First, a quick point about the ODNI statement released today. By pushing it out late on a Friday afternoon - or rather, tossing it out in the hopes it will be buried like garbage - it feels as if the ODNI wanted to lower the impact such accusations would have.
The other point is that the statement starts by blaming the Russian government for directing the recent political hacking incidents and hints they're behind Guccifer 2.0 and DCLeaks, but then immediately says they're "not now in a position to attribute this activity to the Russian Government."
It's possible the ODNI are only blaming Russia for the confirmed hacks in Arizona and Illinois, and suggesting Guccifer 2.0 and DCLeaks are part of their plans, but when it comes to the random scanning of voter registration systems, they can't prove Russia is behind that. - Steve
On Friday, as most of the public was heading home for the weekend, and people in Florida were attempting to shelter from a hurricane, the Office of the Director of National Intelligence (ODNI) released a statement officially blaming Russia for the recent string of political hacks – mostly targeting the Democrats.
"The U.S. Intelligence Community (USIC) is confident that the Russian Government directed the recent compromises of e-mails from US persons and institutions, including from US political organizations. The recent disclosures of alleged hacked e-mails on sites like DCLeaks.com and WikiLeaks and by the Guccifer 2.0 online persona are consistent with the methods and motivations of Russian-directed efforts. These thefts and disclosures are intended to interfere with the US election process," the ODNI statement says.
The statement goes on to state what everyone else following the incidents and blaming Russia has said – everything that's happened this year isn't something new. The hacking, the coordinated leaks, etc. are known Russian tactics and they've been used before in parts of Europe and Eurasia in an attempt to influence public opinion.
The fact the ODNI named DCLeaks and Guccifer 2.0 directly is also telling, as security experts called them out as possible Russian campaigns from the beginning – something Guccifer 2.0 denied earlier this year. Yet, the most recent Guccifer 2.0 links were proven false after examination of the leaked document's metadata, leaving future releases by the hacker surrounded by doubt.
Earlier this week, IDG launched a series of articles dedicated to hacking an election. The key focus of coverage for CSO Online was that hacking an election isn't about the technical side of things, such as voting machines, it's about influence and disruption.
"Some states have also recently seen scanning and probing of their election-related systems, which in most cases originated from servers operated by a Russian company. However, we are not now in a position to attribute this activity to the Russian Government. The USIC and the Department of Homeland Security (DHS) assess that it would be extremely difficult for someone, including a nation-state actor, to alter actual ballot counts or election results by cyber attack or intrusion," the ODNI statement adds.

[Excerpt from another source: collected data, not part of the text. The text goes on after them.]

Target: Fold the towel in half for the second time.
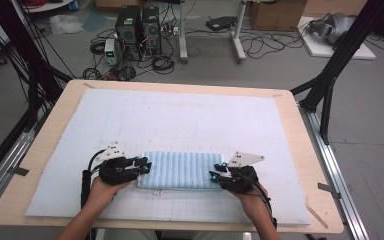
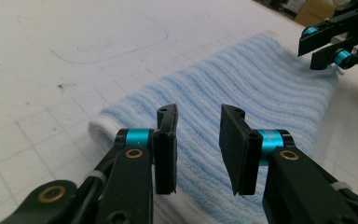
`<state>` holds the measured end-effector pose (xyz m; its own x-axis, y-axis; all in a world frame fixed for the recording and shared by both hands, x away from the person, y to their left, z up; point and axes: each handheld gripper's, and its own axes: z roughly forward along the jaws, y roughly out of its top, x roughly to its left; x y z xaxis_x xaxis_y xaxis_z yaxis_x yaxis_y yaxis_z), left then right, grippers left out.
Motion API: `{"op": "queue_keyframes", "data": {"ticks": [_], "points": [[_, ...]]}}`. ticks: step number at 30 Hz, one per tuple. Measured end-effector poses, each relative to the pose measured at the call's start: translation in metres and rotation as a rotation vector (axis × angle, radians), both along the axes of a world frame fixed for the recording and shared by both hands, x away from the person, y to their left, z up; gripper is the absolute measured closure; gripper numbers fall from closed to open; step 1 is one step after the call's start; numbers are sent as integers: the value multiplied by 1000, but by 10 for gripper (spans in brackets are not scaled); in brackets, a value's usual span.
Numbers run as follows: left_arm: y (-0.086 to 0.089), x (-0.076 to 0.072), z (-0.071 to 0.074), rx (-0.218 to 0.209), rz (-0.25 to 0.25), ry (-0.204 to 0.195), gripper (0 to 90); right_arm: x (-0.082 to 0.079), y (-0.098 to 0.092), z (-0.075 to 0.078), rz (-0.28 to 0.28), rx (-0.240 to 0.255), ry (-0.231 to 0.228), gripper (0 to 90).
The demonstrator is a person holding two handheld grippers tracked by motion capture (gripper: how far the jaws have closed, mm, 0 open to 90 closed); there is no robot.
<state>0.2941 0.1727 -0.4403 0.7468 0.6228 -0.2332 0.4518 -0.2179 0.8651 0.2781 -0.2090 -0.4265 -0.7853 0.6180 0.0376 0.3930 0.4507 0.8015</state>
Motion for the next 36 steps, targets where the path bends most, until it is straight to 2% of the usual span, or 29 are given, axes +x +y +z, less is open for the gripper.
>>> {"op": "queue_keyframes", "data": {"ticks": [2, 5, 11, 14, 19, 21, 23, 25, 26, 30, 33, 36], "points": [[-3, -1, -2, 31, 0, 12, 676, -1, 3, -5, 12, -21, 23, 654], [-6, -2, -6, 101, -3, 23, 674, -3, 6, -8, 30, -66, 22, 644], [-8, -5, -8, 160, -15, 17, 690, -9, 7, -12, 41, -110, 17, 632], [-8, -4, -8, 166, -14, 18, 708, -10, 3, -15, 40, -77, 29, 630], [-5, -2, -7, 129, 4, 26, 703, -10, -4, -12, 42, -21, 56, 606], [-2, 3, -5, 93, 24, 27, 680, -9, -7, -8, 33, 27, 43, 594], [2, 13, -3, 81, 62, 29, 684, -2, -10, -4, 7, 73, 20, 592], [5, 25, -2, 70, 103, 44, 687, 6, -11, -4, -29, 63, 20, 593], [5, 28, -3, 68, 117, 48, 688, 14, -10, -7, -56, 38, 28, 599], [5, 35, -9, 116, 128, 81, 690, 24, -8, -15, -67, -17, 55, 607], [5, 36, -10, 111, 126, 81, 685, 24, -9, -16, -71, -7, 53, 601], [10, 34, -8, 81, 129, 65, 650, 19, -15, -12, -79, 19, 41, 552]]}}
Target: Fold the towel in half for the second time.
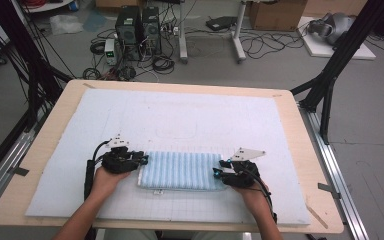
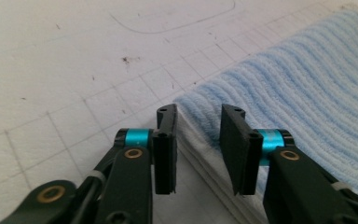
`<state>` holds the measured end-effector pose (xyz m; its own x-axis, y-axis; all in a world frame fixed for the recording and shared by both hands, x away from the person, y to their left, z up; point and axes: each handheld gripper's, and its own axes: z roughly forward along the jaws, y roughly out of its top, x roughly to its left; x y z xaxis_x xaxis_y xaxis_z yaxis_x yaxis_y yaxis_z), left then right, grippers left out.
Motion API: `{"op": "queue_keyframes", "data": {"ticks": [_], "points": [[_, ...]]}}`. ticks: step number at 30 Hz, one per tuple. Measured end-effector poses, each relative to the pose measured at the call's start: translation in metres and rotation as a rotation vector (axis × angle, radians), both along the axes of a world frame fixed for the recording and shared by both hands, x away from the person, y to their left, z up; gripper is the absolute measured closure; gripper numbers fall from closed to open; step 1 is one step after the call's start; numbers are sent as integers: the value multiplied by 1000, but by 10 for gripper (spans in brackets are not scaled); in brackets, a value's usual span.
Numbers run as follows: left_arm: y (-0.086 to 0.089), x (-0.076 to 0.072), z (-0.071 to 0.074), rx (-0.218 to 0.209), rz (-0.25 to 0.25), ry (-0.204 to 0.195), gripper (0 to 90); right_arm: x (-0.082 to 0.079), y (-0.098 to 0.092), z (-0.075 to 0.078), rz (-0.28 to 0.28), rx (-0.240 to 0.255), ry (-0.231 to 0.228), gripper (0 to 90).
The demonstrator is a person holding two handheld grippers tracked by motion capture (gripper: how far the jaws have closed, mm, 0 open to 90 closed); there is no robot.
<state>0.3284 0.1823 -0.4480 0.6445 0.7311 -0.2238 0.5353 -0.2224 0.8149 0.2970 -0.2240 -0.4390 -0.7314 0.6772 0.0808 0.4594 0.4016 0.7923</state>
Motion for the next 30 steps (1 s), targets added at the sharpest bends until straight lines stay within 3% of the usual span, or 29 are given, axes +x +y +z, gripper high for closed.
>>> {"op": "queue_keyframes", "data": {"ticks": [5, 9, 11, 15, 19, 30], "points": [[17, -7, 7, -105, -5, -116, 526, -10, -21, 16, -91, 40, -68, 367], [33, -10, 14, -190, 19, -159, 372, -18, -44, 28, -198, 27, -140, 210], [40, -12, 18, -219, 53, -198, 307, -22, -54, 32, -238, 17, -160, 178], [51, -14, 24, -236, 103, -241, 243, -28, -73, 34, -274, 16, -182, 125], [57, -18, 26, -237, 109, -254, 202, -33, -84, 35, -279, 14, -194, 121], [62, -29, 27, -207, 94, -269, 195, -30, -82, 39, -281, 27, -195, 119]]}}
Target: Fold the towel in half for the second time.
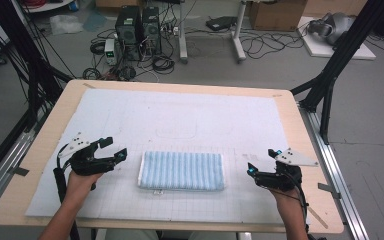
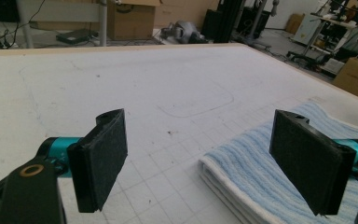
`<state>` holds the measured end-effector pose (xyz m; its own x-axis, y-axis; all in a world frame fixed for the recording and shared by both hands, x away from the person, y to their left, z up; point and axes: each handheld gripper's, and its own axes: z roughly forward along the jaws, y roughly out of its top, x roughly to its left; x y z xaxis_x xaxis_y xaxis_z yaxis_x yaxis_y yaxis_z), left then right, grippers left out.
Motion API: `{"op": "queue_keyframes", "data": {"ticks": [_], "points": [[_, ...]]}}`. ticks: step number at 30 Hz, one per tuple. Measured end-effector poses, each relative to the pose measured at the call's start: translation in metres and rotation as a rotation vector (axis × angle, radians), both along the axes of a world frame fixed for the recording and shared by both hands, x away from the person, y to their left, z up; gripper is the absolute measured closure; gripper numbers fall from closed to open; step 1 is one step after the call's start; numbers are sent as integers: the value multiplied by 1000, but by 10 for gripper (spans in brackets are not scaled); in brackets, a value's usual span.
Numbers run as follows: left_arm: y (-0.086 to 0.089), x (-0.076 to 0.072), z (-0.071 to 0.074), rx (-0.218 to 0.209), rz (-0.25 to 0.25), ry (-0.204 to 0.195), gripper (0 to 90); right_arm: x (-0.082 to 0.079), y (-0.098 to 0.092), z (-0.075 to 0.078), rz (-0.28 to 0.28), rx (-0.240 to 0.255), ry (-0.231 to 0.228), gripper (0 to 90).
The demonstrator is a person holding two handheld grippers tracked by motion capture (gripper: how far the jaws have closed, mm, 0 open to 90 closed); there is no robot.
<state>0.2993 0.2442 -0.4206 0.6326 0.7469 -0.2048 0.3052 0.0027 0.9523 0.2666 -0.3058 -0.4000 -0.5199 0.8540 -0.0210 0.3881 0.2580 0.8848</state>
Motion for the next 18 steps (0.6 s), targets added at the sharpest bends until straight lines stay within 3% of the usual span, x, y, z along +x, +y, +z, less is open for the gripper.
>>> {"op": "queue_keyframes", "data": {"ticks": [18], "points": [[2, -1, 0, 3, 23, 0, 204, 4, -1, -1, -8, 14, 9, 117]]}}
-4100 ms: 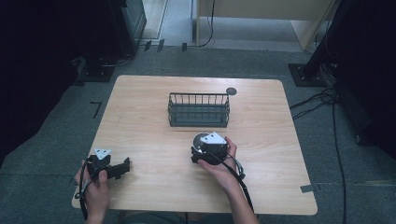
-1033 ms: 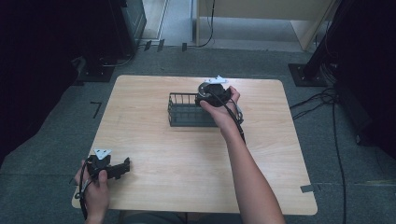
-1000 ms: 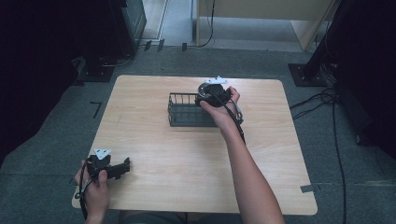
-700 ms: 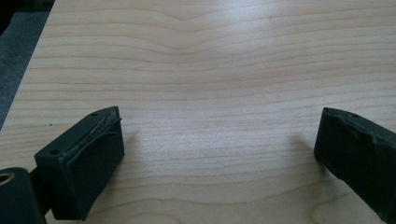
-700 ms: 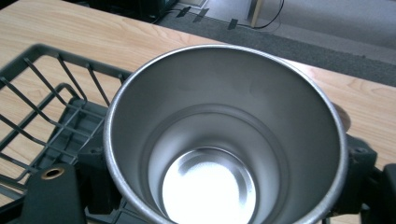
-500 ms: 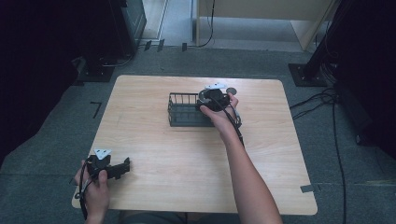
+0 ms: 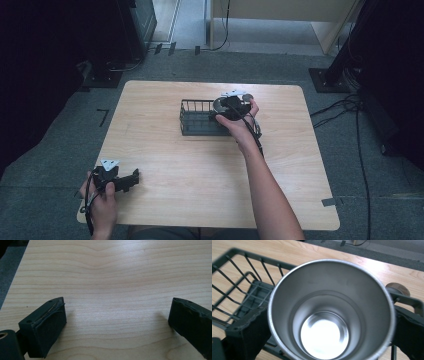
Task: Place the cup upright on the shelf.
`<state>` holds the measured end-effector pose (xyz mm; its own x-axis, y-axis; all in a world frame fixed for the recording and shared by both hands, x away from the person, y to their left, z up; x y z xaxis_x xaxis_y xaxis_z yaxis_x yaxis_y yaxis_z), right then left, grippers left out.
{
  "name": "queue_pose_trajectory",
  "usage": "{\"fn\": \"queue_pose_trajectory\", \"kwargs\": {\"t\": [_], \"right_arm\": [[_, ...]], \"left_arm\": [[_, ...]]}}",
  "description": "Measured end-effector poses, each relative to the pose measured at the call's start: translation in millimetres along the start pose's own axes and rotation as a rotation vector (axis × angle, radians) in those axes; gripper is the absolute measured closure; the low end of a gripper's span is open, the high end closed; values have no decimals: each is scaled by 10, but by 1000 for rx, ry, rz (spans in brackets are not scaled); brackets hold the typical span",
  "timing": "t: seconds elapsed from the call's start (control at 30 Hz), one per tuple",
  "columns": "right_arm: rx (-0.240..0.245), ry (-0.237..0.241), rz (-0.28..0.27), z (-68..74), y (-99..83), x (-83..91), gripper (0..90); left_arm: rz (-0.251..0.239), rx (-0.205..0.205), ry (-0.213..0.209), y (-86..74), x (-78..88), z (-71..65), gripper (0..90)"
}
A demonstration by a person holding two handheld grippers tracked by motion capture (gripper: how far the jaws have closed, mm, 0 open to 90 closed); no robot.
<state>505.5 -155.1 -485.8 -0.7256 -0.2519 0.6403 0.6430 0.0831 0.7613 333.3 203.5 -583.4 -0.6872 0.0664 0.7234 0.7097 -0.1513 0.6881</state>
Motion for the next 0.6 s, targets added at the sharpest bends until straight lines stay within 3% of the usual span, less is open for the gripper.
{"fn": "queue_pose_trajectory", "kwargs": {"t": [0.27, 0.43, 0.6], "right_arm": [[5, 14, -41, -8, 22, 269, 0], [-7, 19, -65, -83, -93, 520, 0], [-14, 8, -77, -174, -207, 665, 0]], "left_arm": [[0, 0, 0, 0, 0, 0, 19], [0, 0, 0, 0, 0, 0, 19], [0, 0, 0, 0, 0, 0, 19]]}}
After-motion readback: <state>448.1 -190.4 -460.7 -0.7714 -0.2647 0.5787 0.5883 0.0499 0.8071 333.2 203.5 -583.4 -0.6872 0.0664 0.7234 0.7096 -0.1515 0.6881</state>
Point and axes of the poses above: each handheld gripper's, and its own axes: x roughly backward along the jaws, y roughly out of its top, z roughly to its left, the point moved 9 cm from there along -x, roughly forward along the jaws, and after that the axes turned 4 degrees about -x, right-handed, at the moved point
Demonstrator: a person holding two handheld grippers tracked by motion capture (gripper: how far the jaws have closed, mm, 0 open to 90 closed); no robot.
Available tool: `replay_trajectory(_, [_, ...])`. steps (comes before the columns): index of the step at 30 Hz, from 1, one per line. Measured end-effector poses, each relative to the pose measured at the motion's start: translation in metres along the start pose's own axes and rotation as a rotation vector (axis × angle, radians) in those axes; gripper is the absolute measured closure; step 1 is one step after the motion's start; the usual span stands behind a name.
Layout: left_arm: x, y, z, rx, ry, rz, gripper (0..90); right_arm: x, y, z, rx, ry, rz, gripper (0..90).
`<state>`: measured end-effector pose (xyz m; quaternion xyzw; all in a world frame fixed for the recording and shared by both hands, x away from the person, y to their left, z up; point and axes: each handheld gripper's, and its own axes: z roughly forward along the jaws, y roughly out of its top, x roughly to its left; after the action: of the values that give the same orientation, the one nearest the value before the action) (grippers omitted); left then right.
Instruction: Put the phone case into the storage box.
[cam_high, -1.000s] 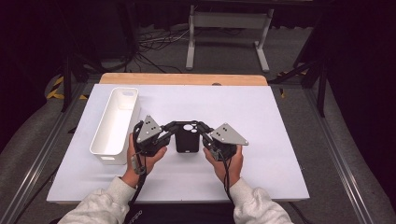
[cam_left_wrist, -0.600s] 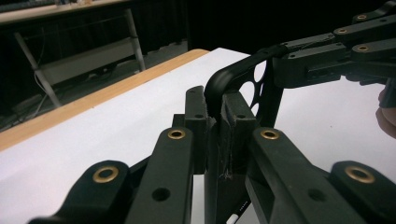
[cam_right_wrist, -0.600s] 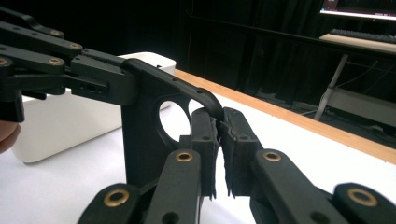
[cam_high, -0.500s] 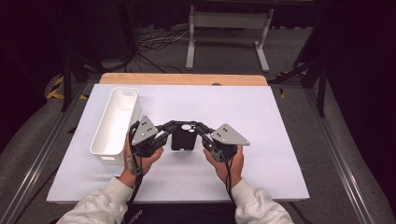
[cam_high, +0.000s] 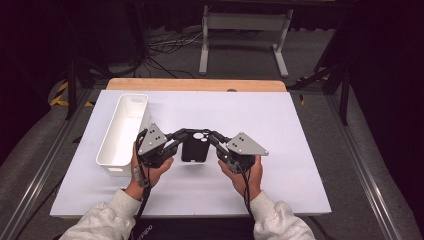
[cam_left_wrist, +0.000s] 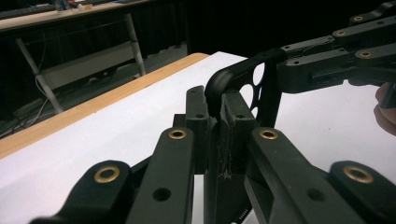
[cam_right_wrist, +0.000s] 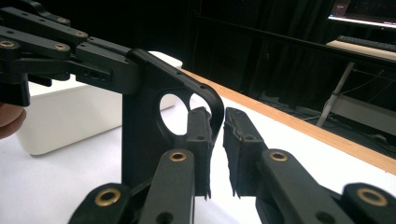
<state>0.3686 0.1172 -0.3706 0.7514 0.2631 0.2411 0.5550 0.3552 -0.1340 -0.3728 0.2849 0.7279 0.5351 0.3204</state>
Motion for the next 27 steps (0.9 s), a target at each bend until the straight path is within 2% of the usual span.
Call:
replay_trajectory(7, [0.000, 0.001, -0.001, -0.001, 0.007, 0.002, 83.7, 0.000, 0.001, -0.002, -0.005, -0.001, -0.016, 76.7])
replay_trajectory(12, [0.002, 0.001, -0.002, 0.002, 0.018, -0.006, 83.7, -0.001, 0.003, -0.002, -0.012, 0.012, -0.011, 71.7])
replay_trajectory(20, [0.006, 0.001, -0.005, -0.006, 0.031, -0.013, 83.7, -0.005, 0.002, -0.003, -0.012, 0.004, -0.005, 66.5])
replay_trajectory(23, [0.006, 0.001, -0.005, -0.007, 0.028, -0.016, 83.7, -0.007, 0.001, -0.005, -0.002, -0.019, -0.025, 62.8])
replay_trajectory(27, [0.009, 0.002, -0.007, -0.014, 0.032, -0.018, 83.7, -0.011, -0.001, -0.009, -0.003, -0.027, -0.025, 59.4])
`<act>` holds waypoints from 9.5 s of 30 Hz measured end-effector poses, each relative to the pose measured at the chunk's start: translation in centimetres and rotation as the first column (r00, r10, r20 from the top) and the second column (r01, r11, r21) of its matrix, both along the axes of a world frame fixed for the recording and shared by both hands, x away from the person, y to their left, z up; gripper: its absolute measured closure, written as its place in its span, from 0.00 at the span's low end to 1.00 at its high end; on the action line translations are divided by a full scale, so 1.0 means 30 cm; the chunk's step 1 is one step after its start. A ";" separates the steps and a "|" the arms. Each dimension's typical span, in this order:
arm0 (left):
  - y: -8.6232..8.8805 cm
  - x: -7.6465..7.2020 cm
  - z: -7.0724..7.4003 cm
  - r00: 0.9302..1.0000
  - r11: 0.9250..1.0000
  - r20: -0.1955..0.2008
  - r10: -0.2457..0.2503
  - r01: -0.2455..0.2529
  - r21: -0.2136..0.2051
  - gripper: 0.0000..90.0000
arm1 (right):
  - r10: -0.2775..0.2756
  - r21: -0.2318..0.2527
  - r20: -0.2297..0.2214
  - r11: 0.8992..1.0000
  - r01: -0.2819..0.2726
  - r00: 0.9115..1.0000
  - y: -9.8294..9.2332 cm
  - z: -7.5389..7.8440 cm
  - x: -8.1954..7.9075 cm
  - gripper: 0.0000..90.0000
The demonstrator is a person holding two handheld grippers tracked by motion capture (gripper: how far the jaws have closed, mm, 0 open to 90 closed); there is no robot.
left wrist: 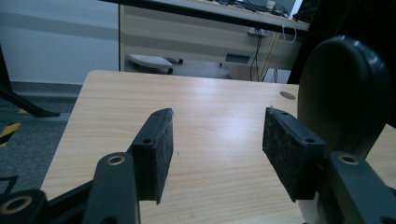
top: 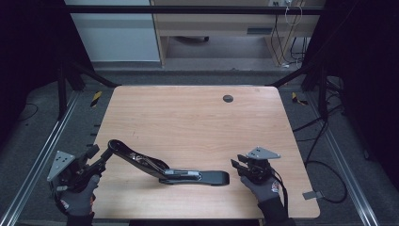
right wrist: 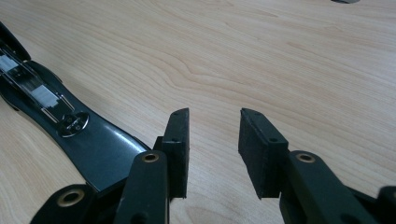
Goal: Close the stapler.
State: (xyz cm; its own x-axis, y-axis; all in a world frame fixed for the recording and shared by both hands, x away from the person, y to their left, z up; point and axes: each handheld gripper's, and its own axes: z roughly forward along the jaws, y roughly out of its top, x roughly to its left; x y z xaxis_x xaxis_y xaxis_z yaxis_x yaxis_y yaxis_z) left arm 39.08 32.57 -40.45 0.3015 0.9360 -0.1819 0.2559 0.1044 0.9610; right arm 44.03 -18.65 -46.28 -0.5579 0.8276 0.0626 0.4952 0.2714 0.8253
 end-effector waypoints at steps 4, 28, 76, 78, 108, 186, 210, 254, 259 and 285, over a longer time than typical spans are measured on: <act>0.000 -0.013 0.034 1.000 1.000 0.024 0.005 -0.004 -0.005 0.46 | -0.008 0.009 0.004 1.000 0.008 1.000 -0.004 -0.018 -0.004 0.73; -0.084 -0.053 0.161 0.993 1.000 0.120 -0.022 0.023 -0.010 0.43 | 0.019 0.012 0.000 1.000 -0.019 1.000 0.032 -0.033 -0.028 0.76; -0.207 -0.006 -0.012 0.998 0.998 -0.040 -0.047 0.048 0.027 0.63 | 0.135 0.043 -0.107 0.990 -0.131 0.985 0.115 -0.113 -0.083 1.00; -0.209 -0.007 -0.012 0.998 0.999 -0.038 -0.048 0.049 0.024 0.64 | 0.133 0.045 -0.112 0.991 -0.129 0.985 0.116 -0.114 -0.083 1.00; -0.252 -0.012 0.007 0.999 0.999 -0.013 -0.048 0.048 -0.005 0.68 | 0.112 0.063 -0.106 0.992 -0.105 0.988 0.115 -0.122 -0.082 1.00; -0.573 -0.035 0.062 0.989 0.952 0.135 -0.063 0.019 0.306 0.69 | 0.112 0.071 -0.098 0.992 -0.105 0.989 0.115 -0.126 -0.081 1.00; -0.704 -0.036 0.042 0.980 0.898 0.162 -0.112 0.030 0.440 0.67 | 0.115 0.073 -0.094 0.991 -0.108 0.989 0.115 -0.127 -0.082 1.00; -0.916 -0.039 -0.072 0.957 0.723 0.165 -0.241 0.064 0.688 0.61 | 0.121 0.080 -0.093 0.990 -0.114 0.988 0.118 -0.128 -0.083 1.00; -0.939 -0.038 -0.092 0.954 0.695 0.157 -0.257 0.070 0.716 0.60 | 0.123 0.081 -0.089 0.990 -0.115 0.988 0.117 -0.129 -0.084 1.00; -1.023 -0.040 -0.190 0.942 0.540 0.120 -0.314 0.073 0.838 0.58 | 0.118 0.093 -0.095 0.990 -0.110 0.988 0.107 -0.131 -0.083 1.00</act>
State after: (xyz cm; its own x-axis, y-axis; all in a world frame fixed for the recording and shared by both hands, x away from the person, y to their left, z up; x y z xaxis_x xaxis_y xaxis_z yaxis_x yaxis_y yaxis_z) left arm 37.88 1.87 -46.15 0.4119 0.5529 0.7243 -0.0666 -0.7745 0.6291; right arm 41.55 -15.43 -50.21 -0.6355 0.7477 0.1925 0.5467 0.2597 0.7960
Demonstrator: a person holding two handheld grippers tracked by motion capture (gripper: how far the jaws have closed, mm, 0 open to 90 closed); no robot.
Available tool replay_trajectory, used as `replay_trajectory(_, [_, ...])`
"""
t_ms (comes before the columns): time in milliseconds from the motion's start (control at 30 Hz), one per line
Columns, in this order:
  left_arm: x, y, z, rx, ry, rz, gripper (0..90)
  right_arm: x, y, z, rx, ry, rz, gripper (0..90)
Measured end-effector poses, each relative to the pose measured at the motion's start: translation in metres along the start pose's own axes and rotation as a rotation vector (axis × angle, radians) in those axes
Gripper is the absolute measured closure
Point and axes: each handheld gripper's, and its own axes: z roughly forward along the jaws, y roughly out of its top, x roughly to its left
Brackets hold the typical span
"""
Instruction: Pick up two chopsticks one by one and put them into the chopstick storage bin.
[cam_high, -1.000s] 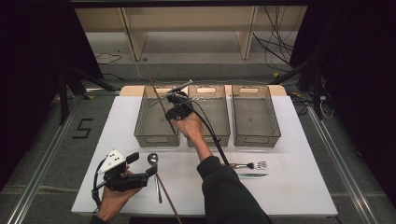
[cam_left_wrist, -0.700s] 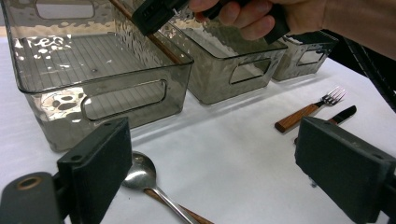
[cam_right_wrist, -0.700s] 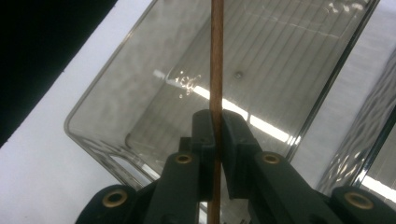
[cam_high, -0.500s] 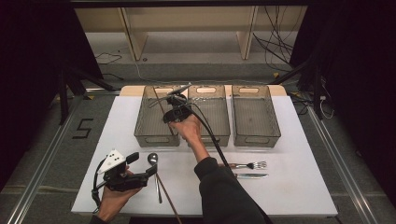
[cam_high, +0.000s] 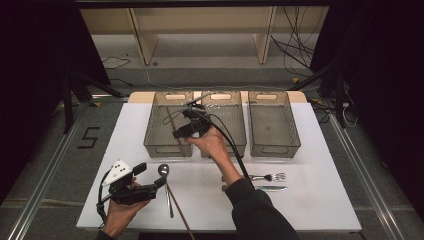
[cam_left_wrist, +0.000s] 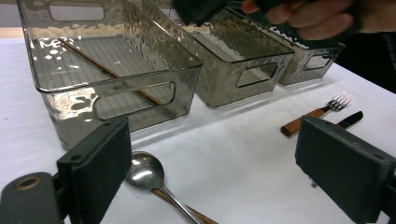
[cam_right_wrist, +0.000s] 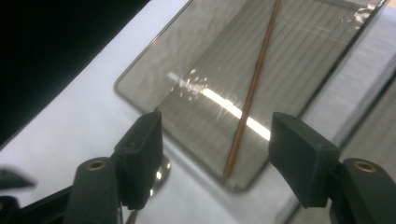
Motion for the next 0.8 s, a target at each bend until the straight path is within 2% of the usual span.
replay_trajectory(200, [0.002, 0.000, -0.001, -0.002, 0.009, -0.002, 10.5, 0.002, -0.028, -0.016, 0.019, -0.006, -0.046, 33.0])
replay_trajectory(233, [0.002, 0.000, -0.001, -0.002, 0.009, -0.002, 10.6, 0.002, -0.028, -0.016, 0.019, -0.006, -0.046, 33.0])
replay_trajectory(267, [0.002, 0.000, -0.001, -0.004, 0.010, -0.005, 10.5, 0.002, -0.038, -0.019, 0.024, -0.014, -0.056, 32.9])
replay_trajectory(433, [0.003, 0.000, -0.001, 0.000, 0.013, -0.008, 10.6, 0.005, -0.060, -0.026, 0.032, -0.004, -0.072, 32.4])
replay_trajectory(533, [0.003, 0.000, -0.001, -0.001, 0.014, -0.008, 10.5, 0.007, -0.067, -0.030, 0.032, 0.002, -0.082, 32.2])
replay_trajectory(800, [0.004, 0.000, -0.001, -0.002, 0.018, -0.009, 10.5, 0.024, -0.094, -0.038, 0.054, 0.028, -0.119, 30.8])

"This assessment is based on the decentralized nature of our election system in this country and the number of protections state and local election officials have in place. States ensure that voting machines are not connected to the Internet, and there are numerous checks and balances as well as extensive oversight at multiple levels built into our election process."
Story was updated for clairfication on 10/7 at 4:56pm EDT.